François Boulo réponds sur Europe 1

Sa priorité est aujourd’hui de porter la parole des gilets jaunes. Sa légitimité, il l’a gagnée en allant à la rencontre des manifestants lors d’un jogging qui l’a mené sur un rond-point rouennais.

Devant une assiette de raviolis italiens, l’homme de 32 ans à l’allure sage de comptable, lunettes rondes en écaille et écharpe grise nouée autour du cou, revient sur son engagement. Ultraposé, ultracarré, il paraît être l’antithèse du cliché vociférant accolé au gilet jaune. «Lorsque j’ai vu l’ampleur que la mobilisation commençait à prendre, j’ai eu un mélange d’espoir et d’intuition qu’elle ne s’arrêterait pas à la journée du 17 novembre. La taxe sur le carburant n’est que la goutte d’eau qui a fait déborder le vase

Celui qui a voté Sarkozy en 2007 a entamé la sortie de son «coma politique» il y a quelques années. Dette publique, création monétaire, injustice sociale… il dévore les essais, se plonge dans l’histoire politique française et construit petit à petit sa critique du néolibéralisme. «Je me suis refait tous les débats jusque dans les années 70. C’est absolument génial.» Une réflexion qui doit aboutir sur un livre, entrepris au mois de septembre dernier. «Avant même les gilets jaunes, j’avais prévu de l’appeler “le Réveil citoyen”. Ce n’est pas une blague.»

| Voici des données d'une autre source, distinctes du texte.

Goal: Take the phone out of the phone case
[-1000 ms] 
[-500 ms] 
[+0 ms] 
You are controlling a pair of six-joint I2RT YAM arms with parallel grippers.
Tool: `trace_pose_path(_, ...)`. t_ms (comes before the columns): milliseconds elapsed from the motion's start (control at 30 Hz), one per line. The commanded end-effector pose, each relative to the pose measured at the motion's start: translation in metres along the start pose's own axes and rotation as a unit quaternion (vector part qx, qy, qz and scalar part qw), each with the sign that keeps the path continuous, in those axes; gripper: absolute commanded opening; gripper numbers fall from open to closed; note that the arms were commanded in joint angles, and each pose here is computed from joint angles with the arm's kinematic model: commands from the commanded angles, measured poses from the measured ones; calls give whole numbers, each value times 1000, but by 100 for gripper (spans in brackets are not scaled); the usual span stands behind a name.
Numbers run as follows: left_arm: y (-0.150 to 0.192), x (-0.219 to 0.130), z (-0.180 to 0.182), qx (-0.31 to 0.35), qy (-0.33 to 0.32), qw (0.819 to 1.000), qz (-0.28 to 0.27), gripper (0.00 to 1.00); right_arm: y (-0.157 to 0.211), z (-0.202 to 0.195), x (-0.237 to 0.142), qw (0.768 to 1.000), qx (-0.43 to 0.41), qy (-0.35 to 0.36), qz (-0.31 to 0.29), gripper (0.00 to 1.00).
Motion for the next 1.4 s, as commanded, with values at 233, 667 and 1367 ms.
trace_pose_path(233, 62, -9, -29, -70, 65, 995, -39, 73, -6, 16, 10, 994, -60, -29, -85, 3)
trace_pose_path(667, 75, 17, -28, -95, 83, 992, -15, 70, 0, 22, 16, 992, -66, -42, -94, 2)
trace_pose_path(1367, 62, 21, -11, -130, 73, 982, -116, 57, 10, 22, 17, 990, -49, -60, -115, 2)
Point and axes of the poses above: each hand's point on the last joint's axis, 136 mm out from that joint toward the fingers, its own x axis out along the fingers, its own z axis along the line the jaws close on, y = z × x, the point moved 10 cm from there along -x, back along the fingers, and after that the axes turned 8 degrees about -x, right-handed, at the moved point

Le 17 novembre, alors qu’il a réussi à se motiver pour un jogging, il rencontre un groupe de manifestants sur un rond-point. L’alchimie se crée. Quelques jours plus tard, il est invité à prendre la parole à une réunion publique sur le parking d’un centre commercial de Rouen, où il habite. «Ça a été un moment charnière. Il y a eu un silence religieux lorsque j’ai parlé.» Celui qui se qualifie volontiers de CSP + «pas à plaindre» s’attendait à «se prendre une tomate». Il reçoit une salve d’applaudissements. «A la fin de mon discours, ils criaient tous “François référent”», commente-t-il dans un grand sourire. Rapidement, Boulo recueille les signatures de 200 soutiens qui le mandatent pour aller défendre le mouvement dans les médias.

Et son galop d’essai télévisé tourne au coup d’éclat. Le 1er janvier, sur le plateau de LCI, gilet jaune sur chemise bleu ciel, il déroule ses arguments contre l’injustice sociale. «Ce que souhaitent les gens, c’est que soient remis en cause tous les dispositifs fiscaux qui sont au bénéfice des 1 % les plus riches. C’est-à-dire l’ISF réformé, la flat tax, l’exit tax et le CICE, captés pour moitié par les plus grandes entreprises. L’ensemble de ces cadeaux fiscaux, c’est 20 milliards en 2018 et 30 milliards en 2019.» Face à Patrick Martin, vice-président du Medef qui évoque un détournement de l’objet initial de la colère des gilets jaunes, le jeune avocat fait mouche. Précis et piquant. «Vous verrez que les dispositifs fiscaux sont expressément mentionnés dans les cahiers de doléances […]. Que vous soyez dans le déni, ça vous regarde.» Sur les réseaux sociaux, le moment fait le buzz et cumule plusieurs dizaines de milliers de vues. Cette notoriété soudaine, il la balaie d’un revers de main : «Je défends mes convictions et une cause qui me dépasse.» Magnanime, il pointe que le succès de la séquence tient autant à ses propos qu’à son contradicteur. «Il incarnait l’objet du ras-le-bol… Le premier passage télé, c’est comme lorsque vous arrivez dans un groupe qui ne vous connaît pas : il ne faut pas rater votre blague car, après, c’est plié !»

Avocat mais aussi finaliste d’un concours d’éloquence en 2014, Boulo a clairement le goût de la parole. En réunion, voix un poil nasillarde mais articulation nickel, le fan de Dire Straits et guitariste électrique à ses heures aime citer Coluche et Tocqueville pour mieux appuyer sa critique des élections, «qui ne sont pas l’alpha et l’oméga de la démocratie». Il puise son inspiration chez l’écrivain François Bégaudeau, «un homme avec des mots d’une précision chirurgicale», ou encore chez l’économiste radical Frédéric Lordon.